Show that the equationx5 − 6x + c = 0
where c is a constant has at most one real root on the interval [−1, 1].
I don't know
well, since you refuse to respond, i will assume you meant $\displaystyle x^5 - 6x + c = 0$, if not. use this as a guide to do the right problem.
Proof
Assume to the contrary that there are more than one root of the equation in the interval $\displaystyle [-1,1]$. That is, there are at least two roots in this interval. Pick any two roots, if there are only two, pick both.
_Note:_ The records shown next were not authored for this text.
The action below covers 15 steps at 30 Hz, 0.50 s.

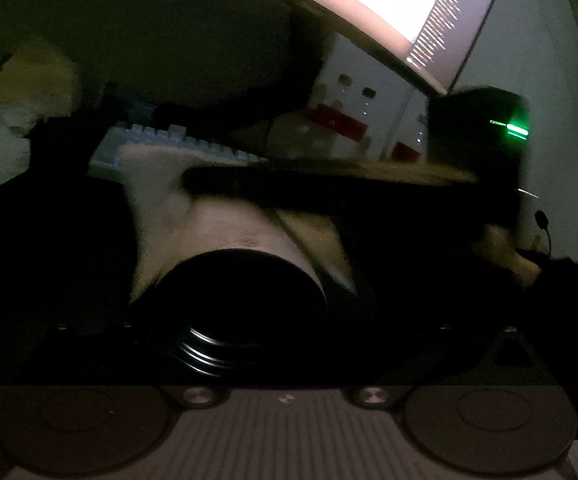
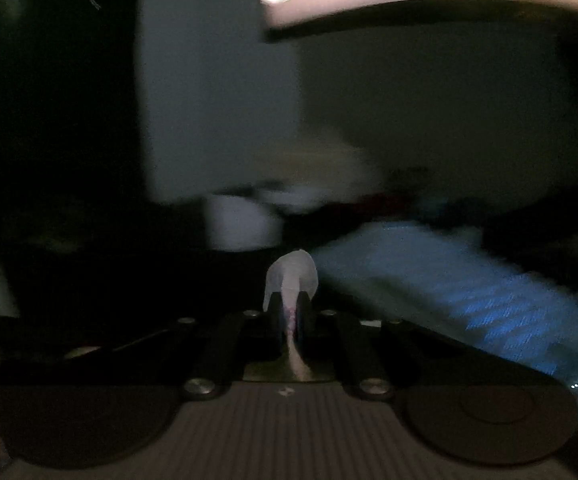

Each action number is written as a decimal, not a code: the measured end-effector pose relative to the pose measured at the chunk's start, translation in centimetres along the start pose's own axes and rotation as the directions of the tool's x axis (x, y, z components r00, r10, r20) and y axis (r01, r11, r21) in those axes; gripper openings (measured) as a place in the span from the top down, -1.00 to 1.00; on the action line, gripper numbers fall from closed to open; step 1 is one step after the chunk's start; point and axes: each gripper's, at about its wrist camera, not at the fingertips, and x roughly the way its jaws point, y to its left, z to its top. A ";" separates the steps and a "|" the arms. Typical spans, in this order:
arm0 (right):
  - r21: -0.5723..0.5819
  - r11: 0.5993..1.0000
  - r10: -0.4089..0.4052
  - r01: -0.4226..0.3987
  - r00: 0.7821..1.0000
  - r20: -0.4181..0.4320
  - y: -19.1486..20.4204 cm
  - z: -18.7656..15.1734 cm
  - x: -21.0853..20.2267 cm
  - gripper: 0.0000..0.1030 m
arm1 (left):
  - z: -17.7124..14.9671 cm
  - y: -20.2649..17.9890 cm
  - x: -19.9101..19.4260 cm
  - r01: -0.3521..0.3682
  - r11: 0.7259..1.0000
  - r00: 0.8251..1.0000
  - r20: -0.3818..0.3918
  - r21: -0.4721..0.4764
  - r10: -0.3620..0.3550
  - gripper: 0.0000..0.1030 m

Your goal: Clean container

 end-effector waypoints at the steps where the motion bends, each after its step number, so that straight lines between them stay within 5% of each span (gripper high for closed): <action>1: -0.023 0.999 0.048 -0.048 0.999 0.005 0.8 -0.1 -0.2 0.84 | 0.1 0.2 0.0 0.000 1.000 1.000 0.002 -0.005 0.000 -1.00; 3: -0.066 0.997 0.048 -0.048 0.999 0.006 1.6 -0.1 -0.2 0.84 | 0.3 0.5 -0.1 -0.001 1.000 1.000 0.004 -0.014 0.001 -1.00; 10: -0.042 0.970 -0.240 0.240 0.971 0.003 -1.8 0.8 2.0 0.84 | 0.9 -1.0 -0.8 -0.104 0.995 0.995 0.012 0.011 0.103 -0.99; 15: -0.024 0.985 -0.169 0.168 0.986 -0.013 -0.4 0.7 1.0 0.84 | 1.2 -1.7 -0.2 -0.113 0.992 0.994 0.008 0.048 0.113 -0.88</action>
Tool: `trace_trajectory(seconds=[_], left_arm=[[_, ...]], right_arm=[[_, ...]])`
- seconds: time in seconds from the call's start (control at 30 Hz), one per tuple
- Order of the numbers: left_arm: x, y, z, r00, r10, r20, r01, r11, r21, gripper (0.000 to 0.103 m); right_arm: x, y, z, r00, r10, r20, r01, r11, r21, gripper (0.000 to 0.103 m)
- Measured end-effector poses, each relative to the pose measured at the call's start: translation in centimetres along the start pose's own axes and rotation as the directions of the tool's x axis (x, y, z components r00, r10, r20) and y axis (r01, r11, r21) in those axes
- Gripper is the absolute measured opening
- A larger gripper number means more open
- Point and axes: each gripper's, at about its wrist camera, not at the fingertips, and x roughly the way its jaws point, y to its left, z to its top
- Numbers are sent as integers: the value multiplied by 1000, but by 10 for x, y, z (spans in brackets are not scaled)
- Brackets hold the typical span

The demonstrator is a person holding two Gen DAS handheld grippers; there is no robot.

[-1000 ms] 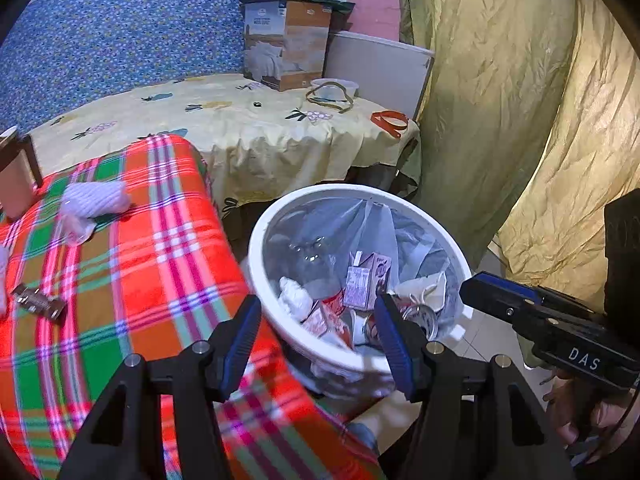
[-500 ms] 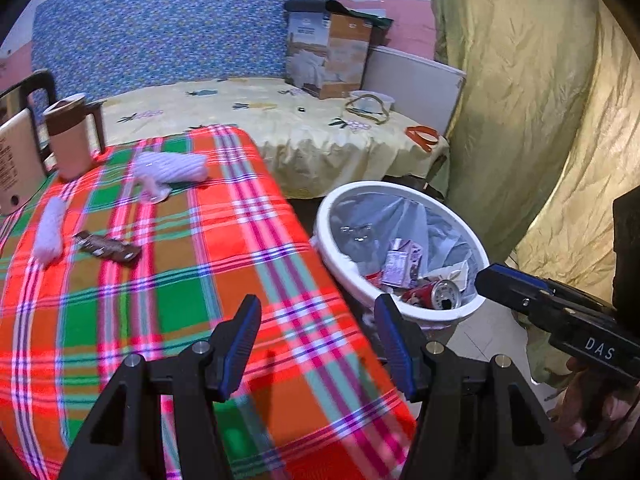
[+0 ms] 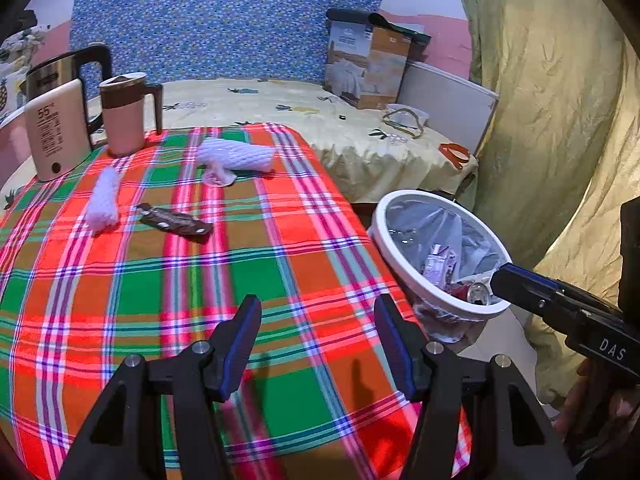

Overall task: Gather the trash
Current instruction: 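Move both open tools back over the table, then lower the left tool around the white foam net while the right reaches the brown wrapper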

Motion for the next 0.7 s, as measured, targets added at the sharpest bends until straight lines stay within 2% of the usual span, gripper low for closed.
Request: trace_trajectory(seconds=[0.2, 0.37, 0.7], left_arm=[[-5, 22, -3, 999, 35, 4, -35, 999, -27, 61], [-11, 46, -4, 998, 69, 11, -69, 996, -61, 61], [-18, 93, 9, 988, 154, 31, -149, 983, -111, 61]], right_arm=[[13, 18, 4, 998, 49, -39, -51, 998, -40, 39], [22, 37, 9, 997, 58, -52, -64, 992, -112, 39], [51, 61, 22, 990, 97, -99, -113, 978, -174, 39]])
Let the roots be $\displaystyle r_1$ and $\displaystyle r_2$, with $\displaystyle r_1 < r_2$ (without loss of generality). Then we have $\displaystyle f(r_1) = f(r_2) = 0$. Thus, by Rolle's theorem, there exists an $\displaystyle r$ in the interval $\displaystyle (r_1,r_2)$ such that $\displaystyle f'(r) = 0$. Now $\displaystyle f'(x) = 5x^4 - 6$. But there is no real $\displaystyle x$ for which this attains zero in $\displaystyle [-1,1]$ much less $\displaystyle (r_1,r_2) \subset [-1,1]$. Thus we have a contradiction. Therefore, $\displaystyle x^5 - 6x + c = 0$ has at most one root in $\displaystyle [-1,1]$
QED